If your cooker will do it, cook hotter (275 - 300 range). As pjtexas1 said try butcher paper, unlike foil it'll breathe rather than steam the bark. I use oil before I apply my rub, it helps the rub stick but I think that it also helps in bark production.
Here's my brisket cooking method which always yield's a good bark and is very similar to Bludawg's KISS method, give it a try next time.
CENTRAL TEXAS STYLE BRISKET
To make a true central Texas style brisket you'll need four key ingredients, beef, kosher salt, coarse black pepper and smoke! Here's my method.
Start with a whole packer brisket. A whole packer consist of two parts, the point (fattier portion) and the flat (the leaner portion). Be sure and ask your market manager or butcher for that cut.
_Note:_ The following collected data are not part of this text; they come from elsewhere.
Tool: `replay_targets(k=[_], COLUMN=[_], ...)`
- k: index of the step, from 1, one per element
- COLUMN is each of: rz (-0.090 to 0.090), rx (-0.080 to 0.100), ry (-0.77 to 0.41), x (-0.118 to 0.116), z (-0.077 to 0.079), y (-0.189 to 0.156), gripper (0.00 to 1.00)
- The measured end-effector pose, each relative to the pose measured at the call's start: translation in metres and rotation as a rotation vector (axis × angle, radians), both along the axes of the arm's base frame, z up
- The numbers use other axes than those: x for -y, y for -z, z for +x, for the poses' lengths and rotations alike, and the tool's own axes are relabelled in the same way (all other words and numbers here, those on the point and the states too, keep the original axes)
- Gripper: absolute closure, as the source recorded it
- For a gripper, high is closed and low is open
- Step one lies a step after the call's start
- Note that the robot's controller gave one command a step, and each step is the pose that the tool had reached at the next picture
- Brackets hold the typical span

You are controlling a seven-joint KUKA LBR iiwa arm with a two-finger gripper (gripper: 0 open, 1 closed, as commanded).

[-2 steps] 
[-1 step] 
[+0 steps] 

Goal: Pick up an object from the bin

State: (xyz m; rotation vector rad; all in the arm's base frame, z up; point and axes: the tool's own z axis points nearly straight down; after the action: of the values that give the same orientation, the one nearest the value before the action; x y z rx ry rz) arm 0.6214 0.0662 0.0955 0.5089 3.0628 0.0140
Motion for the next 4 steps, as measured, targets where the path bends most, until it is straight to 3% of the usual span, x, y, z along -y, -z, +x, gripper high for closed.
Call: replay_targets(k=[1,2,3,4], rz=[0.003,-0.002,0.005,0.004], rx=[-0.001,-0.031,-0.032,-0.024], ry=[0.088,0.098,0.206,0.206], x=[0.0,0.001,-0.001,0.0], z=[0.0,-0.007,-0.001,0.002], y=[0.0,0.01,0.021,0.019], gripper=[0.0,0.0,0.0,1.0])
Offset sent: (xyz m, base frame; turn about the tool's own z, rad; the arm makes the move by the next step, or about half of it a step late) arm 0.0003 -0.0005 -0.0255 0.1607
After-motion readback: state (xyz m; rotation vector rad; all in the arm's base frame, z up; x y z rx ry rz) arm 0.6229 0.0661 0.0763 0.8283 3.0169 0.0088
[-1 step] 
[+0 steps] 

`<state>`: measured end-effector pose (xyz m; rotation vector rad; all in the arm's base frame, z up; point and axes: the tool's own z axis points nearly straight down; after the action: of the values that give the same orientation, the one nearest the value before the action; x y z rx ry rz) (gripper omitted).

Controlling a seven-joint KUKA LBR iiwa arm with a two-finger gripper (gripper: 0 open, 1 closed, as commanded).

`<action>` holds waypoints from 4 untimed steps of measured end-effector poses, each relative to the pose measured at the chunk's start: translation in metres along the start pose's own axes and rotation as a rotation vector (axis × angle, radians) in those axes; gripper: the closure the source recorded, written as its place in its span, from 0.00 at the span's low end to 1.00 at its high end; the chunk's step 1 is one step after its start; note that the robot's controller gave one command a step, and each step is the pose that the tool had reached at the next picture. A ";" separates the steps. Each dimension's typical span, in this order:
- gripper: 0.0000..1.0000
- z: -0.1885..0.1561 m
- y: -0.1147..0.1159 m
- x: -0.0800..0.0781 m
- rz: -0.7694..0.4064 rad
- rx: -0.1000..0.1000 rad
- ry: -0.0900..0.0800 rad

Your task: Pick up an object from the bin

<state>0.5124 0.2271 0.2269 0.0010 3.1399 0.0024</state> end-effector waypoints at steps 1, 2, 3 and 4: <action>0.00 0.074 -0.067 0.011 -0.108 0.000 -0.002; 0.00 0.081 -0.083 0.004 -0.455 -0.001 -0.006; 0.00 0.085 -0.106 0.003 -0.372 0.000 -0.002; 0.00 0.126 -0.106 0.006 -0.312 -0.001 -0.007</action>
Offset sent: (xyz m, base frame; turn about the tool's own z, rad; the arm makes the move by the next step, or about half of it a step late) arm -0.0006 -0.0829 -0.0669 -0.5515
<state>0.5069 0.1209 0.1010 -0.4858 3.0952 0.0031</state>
Once you have found your brisket, trim the fat cap layer down to about 1/4 inch or less. The idea is to have a thin layer of fat that will render down, marry up with your spice rub and become a sticky, crunchy and flavorful part of the bark.
After the fat has been trimmed down, I like to apply some cooking oil which helps the rub to adhere to the meat and activates the natural oils in the spices.
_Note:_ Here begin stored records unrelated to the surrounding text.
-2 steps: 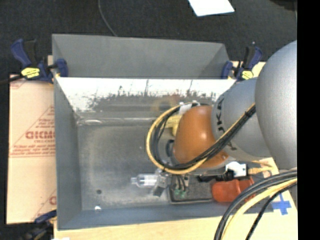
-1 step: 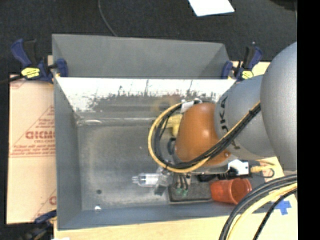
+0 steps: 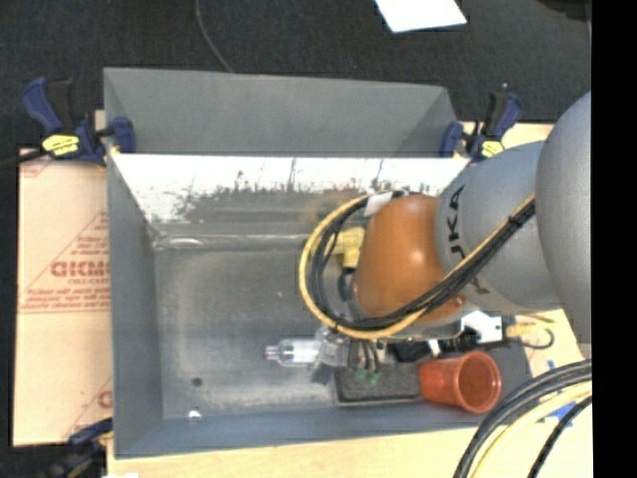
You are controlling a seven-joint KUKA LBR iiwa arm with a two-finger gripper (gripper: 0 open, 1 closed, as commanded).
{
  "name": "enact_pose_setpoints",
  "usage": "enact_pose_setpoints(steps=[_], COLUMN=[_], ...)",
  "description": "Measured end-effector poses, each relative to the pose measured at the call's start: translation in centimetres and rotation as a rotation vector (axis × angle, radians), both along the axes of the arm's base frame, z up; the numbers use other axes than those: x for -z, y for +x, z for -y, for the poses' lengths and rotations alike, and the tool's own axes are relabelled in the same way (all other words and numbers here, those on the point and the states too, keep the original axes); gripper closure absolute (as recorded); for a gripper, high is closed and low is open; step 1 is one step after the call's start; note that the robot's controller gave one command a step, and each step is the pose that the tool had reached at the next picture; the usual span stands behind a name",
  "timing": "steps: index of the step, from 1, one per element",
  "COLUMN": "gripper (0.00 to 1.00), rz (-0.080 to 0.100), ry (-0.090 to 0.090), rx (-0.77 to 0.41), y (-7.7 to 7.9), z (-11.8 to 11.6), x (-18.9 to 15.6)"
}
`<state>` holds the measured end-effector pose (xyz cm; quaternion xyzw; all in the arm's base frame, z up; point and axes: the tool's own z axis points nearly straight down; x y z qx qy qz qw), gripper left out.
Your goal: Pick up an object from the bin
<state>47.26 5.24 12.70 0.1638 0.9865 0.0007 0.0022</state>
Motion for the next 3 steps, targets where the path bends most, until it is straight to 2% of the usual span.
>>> enact_pose_setpoints(steps=[3], gripper=[1.00], rz=[0.004], ry=[0.000], rx=[-0.005], y=[0.1], z=[0.1], x=[-4.6])
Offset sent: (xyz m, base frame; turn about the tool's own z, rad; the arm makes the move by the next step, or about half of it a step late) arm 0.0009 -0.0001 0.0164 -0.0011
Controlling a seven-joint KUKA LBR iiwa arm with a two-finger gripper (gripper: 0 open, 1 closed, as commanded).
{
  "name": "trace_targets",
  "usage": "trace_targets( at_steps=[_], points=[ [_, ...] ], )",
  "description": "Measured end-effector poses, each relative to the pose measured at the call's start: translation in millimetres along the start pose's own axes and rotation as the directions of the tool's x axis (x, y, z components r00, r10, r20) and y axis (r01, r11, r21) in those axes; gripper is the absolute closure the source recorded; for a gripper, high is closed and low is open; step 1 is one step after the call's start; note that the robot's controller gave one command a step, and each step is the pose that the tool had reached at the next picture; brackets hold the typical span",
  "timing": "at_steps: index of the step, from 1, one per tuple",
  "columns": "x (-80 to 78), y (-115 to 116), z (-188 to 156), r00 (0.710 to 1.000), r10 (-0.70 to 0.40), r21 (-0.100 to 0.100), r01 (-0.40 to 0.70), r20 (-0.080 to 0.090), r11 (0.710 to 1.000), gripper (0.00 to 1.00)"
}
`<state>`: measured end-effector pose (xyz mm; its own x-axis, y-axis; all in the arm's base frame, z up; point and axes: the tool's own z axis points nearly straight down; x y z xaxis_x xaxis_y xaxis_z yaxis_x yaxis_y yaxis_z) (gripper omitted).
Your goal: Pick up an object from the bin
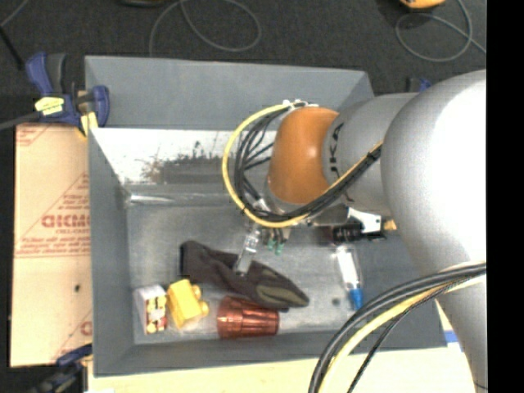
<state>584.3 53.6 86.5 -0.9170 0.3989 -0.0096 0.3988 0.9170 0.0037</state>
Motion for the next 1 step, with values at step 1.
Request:
trace_targets(
  at_steps=[1],
  points=[
    [36.6,12.2,15.2,0.994,0.109,-0.001,-0.109,0.004,0.994,1.00]
  ],
)
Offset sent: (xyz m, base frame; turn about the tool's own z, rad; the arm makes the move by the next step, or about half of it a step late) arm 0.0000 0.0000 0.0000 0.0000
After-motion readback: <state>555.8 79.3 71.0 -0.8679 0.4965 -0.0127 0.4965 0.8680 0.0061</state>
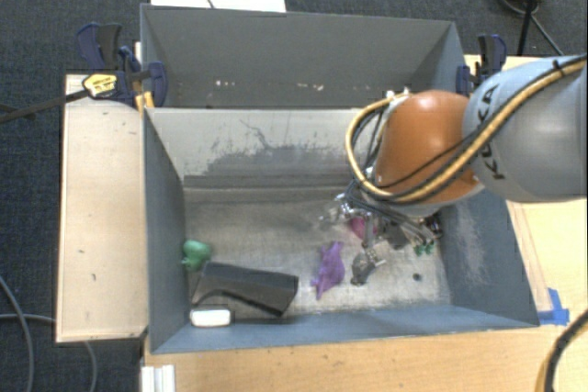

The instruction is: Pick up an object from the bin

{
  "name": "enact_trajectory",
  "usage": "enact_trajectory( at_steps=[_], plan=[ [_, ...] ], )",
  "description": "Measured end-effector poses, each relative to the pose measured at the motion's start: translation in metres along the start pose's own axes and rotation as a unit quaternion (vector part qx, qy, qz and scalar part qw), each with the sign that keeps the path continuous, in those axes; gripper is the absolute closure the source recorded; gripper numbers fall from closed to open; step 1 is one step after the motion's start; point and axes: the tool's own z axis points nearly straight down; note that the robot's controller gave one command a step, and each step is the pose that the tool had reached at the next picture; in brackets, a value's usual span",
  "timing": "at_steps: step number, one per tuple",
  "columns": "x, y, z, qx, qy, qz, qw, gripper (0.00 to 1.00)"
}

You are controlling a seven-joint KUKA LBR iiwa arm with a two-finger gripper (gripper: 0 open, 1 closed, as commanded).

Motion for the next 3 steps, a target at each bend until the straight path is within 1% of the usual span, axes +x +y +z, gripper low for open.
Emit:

The spice rub will consist of a 50/50 blend of kosher salt and 16 mesh coarse ground black pepper. I like to dust mine with a little garlic powder as well but the important things are the salt and pepper. Coat the meat well with the rub and allow the rub to mix in with the oil for 30 minutes to an hour.
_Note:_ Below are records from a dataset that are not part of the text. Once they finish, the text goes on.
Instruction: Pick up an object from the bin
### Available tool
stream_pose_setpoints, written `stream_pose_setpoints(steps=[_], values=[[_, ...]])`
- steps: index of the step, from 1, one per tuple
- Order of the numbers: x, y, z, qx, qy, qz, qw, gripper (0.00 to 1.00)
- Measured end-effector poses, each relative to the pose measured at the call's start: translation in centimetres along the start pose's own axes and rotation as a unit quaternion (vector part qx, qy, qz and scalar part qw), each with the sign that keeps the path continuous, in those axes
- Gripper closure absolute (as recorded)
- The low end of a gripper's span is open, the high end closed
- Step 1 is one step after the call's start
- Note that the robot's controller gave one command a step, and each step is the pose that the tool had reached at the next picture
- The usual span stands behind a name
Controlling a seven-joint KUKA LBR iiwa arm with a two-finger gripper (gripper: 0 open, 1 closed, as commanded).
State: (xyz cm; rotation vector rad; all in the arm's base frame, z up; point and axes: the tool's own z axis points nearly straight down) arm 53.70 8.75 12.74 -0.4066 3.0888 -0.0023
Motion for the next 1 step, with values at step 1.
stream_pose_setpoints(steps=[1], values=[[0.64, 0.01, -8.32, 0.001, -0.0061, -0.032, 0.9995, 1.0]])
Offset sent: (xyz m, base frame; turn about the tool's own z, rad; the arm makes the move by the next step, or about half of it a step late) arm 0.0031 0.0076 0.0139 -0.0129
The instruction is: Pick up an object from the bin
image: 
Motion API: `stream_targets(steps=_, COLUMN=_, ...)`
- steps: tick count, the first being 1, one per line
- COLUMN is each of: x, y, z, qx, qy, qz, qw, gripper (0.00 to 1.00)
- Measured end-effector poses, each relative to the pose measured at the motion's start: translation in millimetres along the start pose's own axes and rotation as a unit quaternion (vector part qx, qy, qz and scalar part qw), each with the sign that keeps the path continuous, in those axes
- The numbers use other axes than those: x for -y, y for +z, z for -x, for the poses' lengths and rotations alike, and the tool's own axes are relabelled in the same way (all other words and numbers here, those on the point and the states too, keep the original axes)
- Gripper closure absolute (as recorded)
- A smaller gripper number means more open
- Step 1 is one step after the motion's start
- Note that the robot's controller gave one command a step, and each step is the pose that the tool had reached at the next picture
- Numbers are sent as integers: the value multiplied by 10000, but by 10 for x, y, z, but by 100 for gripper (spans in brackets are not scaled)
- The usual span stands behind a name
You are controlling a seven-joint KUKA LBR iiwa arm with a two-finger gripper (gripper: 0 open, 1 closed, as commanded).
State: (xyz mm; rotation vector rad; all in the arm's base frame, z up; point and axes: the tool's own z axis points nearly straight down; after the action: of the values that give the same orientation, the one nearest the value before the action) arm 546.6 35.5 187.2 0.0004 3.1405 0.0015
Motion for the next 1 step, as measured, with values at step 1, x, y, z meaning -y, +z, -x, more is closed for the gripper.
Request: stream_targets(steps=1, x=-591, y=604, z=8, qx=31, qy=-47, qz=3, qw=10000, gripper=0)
Heat the pit to 275 (different cookers like to run at different temperatures and you may be cooking at higher or lower temps but the method remains the same, only cooking time is effected).Smoke the brisket for 4 hours, after the first 4 hours wrap the brisket in butcher paper and continue cooking at 275, checking the flat for tenderness after 3 more hours of cooking. To do this simply find a sharp pointed object such as a thermometer or skewer and poke the flat in several places, (always determine doneness by probing for tenderness, not IT) when it has the feel of room temperature butter it's time to pull the brisket off of the cooker.
Allow the brisket (still wrapped in butcher paper) to rest on the kitchen counter for a minimum of 2 hours, at the end of the rest period it's ready for slicing. Slice against the grain and enjoy.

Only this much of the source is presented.